As for some phrases and greetings – in Turkey, when someone gets sick, the appropriate response is “Geçmiş Olsun” which means “well soon”. When you enter the store, you may hear the phrase “Hoş Geldiniz” which means “welcome”. The list of such polite phrases is long. Learning a few phrases will earn you a lot of respect.

Turks very often greet each other with a kiss on the cheeks, and it is customary for older people to greet each other with a kiss on the hand and bring their hand to their forehead as a sign of respect. Turks do not shy away from being touched. You will find that they often bring their hands together and wrap them around the shoulders of colleagues and co-workers. For some, it may be surprising to observe such behavior among men.

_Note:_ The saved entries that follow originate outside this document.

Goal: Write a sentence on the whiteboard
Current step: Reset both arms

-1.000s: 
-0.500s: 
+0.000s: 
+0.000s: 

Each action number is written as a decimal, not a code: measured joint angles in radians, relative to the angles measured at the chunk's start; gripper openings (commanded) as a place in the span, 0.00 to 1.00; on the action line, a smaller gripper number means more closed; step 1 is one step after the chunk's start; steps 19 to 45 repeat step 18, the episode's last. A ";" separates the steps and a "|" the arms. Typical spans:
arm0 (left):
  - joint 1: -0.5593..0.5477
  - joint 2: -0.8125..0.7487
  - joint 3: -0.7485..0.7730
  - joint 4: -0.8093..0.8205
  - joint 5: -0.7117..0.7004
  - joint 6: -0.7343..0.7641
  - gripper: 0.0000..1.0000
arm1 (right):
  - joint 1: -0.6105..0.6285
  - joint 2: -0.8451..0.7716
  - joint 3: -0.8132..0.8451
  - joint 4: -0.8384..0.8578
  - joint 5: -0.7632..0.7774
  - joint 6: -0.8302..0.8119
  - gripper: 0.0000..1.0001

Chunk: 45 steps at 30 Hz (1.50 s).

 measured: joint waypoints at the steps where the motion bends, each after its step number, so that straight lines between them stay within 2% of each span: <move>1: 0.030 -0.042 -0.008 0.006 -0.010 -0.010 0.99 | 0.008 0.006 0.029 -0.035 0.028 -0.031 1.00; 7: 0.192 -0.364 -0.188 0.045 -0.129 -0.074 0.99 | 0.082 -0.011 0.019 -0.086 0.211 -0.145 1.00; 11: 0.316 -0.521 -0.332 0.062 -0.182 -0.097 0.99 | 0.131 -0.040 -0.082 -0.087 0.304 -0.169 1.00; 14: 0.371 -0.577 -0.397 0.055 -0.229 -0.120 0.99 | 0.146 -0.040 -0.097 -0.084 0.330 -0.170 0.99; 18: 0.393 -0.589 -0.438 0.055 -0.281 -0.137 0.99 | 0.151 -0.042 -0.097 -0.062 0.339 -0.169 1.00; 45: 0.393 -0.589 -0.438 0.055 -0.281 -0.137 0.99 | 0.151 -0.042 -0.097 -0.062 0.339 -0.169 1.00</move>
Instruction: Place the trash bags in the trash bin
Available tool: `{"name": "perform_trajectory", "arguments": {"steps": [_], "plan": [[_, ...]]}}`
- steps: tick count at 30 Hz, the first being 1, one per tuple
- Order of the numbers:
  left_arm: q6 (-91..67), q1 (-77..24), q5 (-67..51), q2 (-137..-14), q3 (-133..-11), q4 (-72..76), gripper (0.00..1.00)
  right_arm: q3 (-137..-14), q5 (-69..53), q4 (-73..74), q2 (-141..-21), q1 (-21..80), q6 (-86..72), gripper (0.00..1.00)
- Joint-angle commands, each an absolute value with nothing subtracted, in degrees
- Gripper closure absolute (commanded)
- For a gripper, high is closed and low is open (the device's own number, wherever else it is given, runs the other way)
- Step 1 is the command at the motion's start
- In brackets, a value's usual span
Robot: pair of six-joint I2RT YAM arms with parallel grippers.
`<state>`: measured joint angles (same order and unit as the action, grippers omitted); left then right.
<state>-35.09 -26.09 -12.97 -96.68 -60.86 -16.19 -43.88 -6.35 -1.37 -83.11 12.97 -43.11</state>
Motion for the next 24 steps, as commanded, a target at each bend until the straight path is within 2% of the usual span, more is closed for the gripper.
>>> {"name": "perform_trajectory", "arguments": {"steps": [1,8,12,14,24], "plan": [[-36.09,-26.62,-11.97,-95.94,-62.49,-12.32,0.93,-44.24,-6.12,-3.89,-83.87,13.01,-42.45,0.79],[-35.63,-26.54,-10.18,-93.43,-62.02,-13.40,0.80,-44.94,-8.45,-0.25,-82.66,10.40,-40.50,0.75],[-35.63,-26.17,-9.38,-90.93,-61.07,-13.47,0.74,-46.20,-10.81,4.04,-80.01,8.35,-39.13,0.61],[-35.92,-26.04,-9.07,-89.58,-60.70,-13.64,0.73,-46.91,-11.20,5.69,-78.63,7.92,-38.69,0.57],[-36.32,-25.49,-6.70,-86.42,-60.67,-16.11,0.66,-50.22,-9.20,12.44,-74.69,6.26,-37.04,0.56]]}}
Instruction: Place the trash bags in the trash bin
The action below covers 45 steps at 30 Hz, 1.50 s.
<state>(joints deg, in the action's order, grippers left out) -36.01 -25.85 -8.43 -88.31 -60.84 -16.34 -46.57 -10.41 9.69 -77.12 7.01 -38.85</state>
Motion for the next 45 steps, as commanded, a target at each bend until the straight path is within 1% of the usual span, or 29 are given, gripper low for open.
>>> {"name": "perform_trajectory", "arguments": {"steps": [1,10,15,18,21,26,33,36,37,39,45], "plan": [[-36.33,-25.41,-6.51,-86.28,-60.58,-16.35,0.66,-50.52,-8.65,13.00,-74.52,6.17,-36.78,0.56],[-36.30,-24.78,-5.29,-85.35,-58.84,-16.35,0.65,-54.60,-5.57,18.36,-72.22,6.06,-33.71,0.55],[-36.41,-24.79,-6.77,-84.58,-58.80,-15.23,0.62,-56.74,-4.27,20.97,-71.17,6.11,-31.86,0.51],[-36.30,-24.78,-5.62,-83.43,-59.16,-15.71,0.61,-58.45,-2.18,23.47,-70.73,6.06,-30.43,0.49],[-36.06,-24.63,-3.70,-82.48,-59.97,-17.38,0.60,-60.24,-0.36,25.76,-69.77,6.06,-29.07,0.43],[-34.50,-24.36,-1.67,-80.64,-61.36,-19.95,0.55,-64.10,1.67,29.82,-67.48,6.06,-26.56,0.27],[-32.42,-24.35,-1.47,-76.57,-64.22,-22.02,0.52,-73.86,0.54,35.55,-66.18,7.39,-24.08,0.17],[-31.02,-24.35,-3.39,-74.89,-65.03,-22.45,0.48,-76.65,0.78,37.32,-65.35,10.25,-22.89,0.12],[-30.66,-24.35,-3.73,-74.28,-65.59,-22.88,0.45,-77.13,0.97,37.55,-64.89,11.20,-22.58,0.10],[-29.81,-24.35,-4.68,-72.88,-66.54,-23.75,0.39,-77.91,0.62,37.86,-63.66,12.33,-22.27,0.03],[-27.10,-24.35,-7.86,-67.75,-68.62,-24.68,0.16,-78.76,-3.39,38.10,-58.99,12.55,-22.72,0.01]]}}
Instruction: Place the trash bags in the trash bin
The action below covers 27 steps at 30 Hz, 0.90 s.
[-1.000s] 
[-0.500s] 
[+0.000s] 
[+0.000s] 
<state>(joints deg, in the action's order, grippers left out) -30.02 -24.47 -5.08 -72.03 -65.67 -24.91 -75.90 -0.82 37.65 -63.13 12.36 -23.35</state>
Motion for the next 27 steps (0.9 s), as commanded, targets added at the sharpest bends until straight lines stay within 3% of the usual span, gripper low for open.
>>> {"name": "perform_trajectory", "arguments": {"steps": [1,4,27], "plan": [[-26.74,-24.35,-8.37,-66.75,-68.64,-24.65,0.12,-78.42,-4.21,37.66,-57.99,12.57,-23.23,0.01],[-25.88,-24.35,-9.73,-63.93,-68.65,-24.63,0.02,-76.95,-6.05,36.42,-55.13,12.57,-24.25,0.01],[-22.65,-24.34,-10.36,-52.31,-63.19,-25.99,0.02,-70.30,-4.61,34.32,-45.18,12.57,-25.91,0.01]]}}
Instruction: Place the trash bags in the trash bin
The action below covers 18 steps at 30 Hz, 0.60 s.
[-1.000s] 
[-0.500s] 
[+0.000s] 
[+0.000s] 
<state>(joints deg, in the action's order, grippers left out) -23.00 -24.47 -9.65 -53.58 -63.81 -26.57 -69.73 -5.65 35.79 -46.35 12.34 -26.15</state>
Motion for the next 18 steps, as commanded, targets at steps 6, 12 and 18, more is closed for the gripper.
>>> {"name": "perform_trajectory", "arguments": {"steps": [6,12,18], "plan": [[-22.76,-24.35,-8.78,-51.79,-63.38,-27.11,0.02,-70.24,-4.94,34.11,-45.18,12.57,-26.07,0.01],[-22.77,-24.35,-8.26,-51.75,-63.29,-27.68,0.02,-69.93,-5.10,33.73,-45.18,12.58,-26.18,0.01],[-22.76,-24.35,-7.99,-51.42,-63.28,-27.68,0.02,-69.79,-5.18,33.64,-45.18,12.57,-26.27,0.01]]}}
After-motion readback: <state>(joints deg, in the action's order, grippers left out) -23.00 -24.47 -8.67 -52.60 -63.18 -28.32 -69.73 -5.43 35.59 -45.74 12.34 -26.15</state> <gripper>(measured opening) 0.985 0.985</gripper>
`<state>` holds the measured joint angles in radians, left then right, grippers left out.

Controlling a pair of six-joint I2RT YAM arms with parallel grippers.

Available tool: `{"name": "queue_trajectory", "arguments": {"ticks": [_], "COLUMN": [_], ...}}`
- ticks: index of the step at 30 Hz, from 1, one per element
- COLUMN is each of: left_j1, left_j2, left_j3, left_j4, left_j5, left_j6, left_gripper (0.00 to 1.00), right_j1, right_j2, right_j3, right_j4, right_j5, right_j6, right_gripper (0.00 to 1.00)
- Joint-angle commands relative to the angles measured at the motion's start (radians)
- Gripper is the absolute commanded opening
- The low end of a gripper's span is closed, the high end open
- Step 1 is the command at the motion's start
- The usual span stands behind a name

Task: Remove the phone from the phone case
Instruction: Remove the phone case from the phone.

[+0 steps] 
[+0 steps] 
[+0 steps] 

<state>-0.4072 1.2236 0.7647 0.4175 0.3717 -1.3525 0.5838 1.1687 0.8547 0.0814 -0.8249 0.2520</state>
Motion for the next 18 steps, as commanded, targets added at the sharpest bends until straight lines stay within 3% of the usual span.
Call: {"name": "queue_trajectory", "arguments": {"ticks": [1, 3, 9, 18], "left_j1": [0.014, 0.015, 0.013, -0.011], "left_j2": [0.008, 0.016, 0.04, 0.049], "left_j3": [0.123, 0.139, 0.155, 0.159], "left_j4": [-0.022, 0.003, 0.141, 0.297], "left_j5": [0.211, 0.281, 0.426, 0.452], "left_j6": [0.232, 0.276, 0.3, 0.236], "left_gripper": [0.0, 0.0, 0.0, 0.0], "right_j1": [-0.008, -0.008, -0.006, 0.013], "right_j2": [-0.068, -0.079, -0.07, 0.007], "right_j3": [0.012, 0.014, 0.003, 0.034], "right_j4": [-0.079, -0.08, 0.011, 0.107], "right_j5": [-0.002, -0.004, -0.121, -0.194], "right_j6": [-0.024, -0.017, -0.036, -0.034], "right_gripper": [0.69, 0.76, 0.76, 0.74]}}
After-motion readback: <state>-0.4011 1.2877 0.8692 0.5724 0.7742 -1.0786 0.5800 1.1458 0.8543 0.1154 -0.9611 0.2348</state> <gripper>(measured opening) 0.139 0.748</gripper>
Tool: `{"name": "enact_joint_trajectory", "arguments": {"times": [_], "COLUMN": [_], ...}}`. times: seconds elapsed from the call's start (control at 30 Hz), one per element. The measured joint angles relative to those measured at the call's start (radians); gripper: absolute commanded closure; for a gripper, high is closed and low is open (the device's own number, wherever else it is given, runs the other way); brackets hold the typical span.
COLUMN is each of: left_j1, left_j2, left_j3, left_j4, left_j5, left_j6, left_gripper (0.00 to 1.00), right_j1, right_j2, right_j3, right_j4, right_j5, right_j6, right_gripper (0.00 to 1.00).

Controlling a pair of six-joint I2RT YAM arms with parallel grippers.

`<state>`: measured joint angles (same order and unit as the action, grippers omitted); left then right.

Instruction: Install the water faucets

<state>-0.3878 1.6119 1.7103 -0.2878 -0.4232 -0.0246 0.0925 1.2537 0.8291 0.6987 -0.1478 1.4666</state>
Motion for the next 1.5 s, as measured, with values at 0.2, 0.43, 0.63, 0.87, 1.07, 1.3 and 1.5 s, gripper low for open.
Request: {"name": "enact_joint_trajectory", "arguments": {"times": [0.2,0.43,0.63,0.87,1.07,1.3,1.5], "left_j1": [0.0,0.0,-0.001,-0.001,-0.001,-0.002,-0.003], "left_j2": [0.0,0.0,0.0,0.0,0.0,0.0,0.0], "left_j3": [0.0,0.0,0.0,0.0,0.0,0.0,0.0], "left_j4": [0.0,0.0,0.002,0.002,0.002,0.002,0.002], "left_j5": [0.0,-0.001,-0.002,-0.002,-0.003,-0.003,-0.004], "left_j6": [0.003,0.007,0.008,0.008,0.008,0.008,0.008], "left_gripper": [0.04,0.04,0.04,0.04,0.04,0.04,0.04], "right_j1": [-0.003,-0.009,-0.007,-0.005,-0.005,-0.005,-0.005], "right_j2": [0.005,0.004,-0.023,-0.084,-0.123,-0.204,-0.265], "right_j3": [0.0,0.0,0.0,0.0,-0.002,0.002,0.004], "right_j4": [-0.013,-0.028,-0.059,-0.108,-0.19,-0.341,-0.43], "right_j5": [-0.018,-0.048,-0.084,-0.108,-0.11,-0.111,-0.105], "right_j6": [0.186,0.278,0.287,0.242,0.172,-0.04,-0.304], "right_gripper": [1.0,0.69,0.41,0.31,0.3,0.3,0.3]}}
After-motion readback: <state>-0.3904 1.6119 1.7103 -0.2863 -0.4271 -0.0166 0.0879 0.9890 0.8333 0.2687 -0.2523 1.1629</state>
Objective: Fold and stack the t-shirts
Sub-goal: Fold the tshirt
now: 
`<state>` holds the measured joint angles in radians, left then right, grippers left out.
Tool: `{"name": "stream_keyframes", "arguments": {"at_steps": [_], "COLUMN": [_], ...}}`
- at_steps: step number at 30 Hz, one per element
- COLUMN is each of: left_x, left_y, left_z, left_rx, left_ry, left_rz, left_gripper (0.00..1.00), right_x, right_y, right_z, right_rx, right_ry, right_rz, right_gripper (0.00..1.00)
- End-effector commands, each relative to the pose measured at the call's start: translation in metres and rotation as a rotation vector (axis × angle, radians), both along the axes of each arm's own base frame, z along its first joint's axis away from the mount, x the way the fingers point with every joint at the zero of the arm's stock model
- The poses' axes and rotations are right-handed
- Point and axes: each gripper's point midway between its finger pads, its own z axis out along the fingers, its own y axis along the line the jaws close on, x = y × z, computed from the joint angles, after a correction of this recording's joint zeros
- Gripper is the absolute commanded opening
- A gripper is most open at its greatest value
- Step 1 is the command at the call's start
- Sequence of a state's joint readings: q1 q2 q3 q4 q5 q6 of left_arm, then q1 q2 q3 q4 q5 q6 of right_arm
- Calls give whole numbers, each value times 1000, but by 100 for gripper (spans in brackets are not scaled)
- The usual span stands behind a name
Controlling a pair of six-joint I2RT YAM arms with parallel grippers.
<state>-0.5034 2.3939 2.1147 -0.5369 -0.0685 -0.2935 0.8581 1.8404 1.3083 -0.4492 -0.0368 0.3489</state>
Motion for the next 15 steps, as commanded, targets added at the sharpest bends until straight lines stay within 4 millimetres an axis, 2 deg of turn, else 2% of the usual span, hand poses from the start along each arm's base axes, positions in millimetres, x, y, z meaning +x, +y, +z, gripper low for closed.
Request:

The Turks highly value the elderly. Placing older people in care facilities is not welcome. Rather, their offspring are expected to look after them. On important days, such as the “Bayram”, Turks visit the elders, and each younger one kisses the elders hand and places him on his forehead as a sign of respect. Don’t be surprised if you see strangers helping the elderly with grocery shopping or crossing the street. Young people are expected to give way to older people on the bus. It is rude not to do this.

10. Personal Space

Because Turks prefer close touch, personal space in Turkey is less than in other European countries. People frequently converse from a close distance, and they may lightly pat you on the back or touch your arm during the chat. Men and women can also be seen walking hand in hand or wrapping their arms around each other. However, unless they are in a love relationship, the opposite genders do not come into close touch.